January 20, 2016
Shakespeare’s Juliet once pondered this same question, arguing in her famous soliloquy, “That which we call a rose by any other name would smell as sweet.” Although she did not concern herself with the origin of a person’s name, or the need for that matter, I, on the other hand, am extremely intrigued.
In my quest to discover more about my heritage I’ve become captivated by the many designations I’ve uncovered in my family lineage. Being of Danish descent that is a lot of information to pour through. With every new detail of my family tree revealed, there are more stories to unearth and more clues about the past for me to delve into – it’s fascinating!
I recently read that Nielsen is the most common Danish surname, surpassing Jensen. Hansen, Pedersen and Andersen round out the top five most common, however, surnames ending in ‘sen’ have actually decreased from 66 to 48 percent in Denmark over the past 30 years.
The etymology of a navn (name) is intriguing. Scandinavian surnames, like many others, can be patronymic, meaning they are derived from the name of the father. These surnames ending in ‘sen’ are quite common, and not just in Denmark. For example, Johnson (son of John) is a popular last name in America, Johansson (son of Johan) is popular in Sweden, and Hansen (son of Hans) ranks number one in Norway.
Additionally, surnames can give us clues into our past. They may indicate ancestral occupations (e.g., Møller – miller and Fisker – fisher). They may symbolize where a family came from or settled, as in Berg (means mountain) and Hagen (meaning enclosed field), and if you think these are uncommon names you would be mistaken, both of these names are ranked in the top 20. Surnames can also signify a family’s place of origin (e.g., Holdensen comes from the geographical area known as historical duchy of Schleswig-Holstein). However, many of these names are protected by Danish slægtnavn (family name) laws.

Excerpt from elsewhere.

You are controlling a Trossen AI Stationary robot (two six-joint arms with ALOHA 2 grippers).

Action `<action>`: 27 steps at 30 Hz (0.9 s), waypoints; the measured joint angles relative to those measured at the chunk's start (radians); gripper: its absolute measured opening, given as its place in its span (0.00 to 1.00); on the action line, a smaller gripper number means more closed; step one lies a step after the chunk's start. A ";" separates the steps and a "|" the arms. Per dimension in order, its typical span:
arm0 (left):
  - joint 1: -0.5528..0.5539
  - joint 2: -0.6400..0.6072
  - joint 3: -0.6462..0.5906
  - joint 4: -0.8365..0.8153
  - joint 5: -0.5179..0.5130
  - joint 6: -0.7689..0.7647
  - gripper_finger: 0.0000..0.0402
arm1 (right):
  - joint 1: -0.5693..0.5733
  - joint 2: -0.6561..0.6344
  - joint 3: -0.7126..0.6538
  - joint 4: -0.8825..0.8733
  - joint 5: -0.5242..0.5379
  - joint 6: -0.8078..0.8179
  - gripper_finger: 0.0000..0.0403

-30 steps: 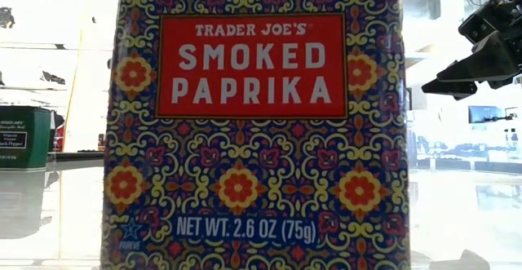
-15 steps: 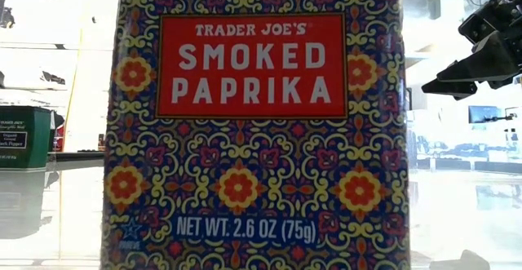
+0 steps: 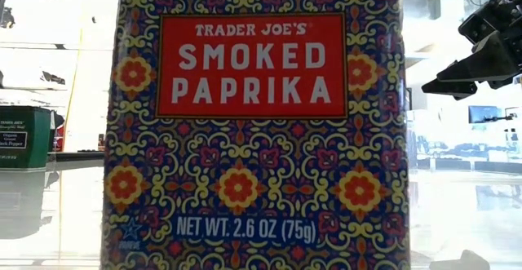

First enacted in the 16th century slægtnavn established rules for personal names (mostly for nobility) and set the rules for how surnames are used. Originally, the slægtnavn ideology was founded to increase diversity among surnames, so it was easier to distinguish between people. (Read more and see if your name is approved here.)
As is true throughout history, when naming a child most people choose to honor family or choose a special moniker for their little one. However, recent trends seem to reflect a more unique, (if not downright wacky) approach. Future, Cricket, Moxie CrimeFighter, Speck and Banjo are a few of the more interesting names given to children of well-known actors and musicians within the past several years; a far cry from the days of Peter and Anne.
A name can have great meaning, and research shows your name has lasting effects (no pressure). I have already learned so much about those in my family tree, and I’m only inspired to learn more!
If you have reservations about your given name, there is reason to celebrate because February 13th is ‘Get A Different Name Day’! Try out a new one and see how it fits!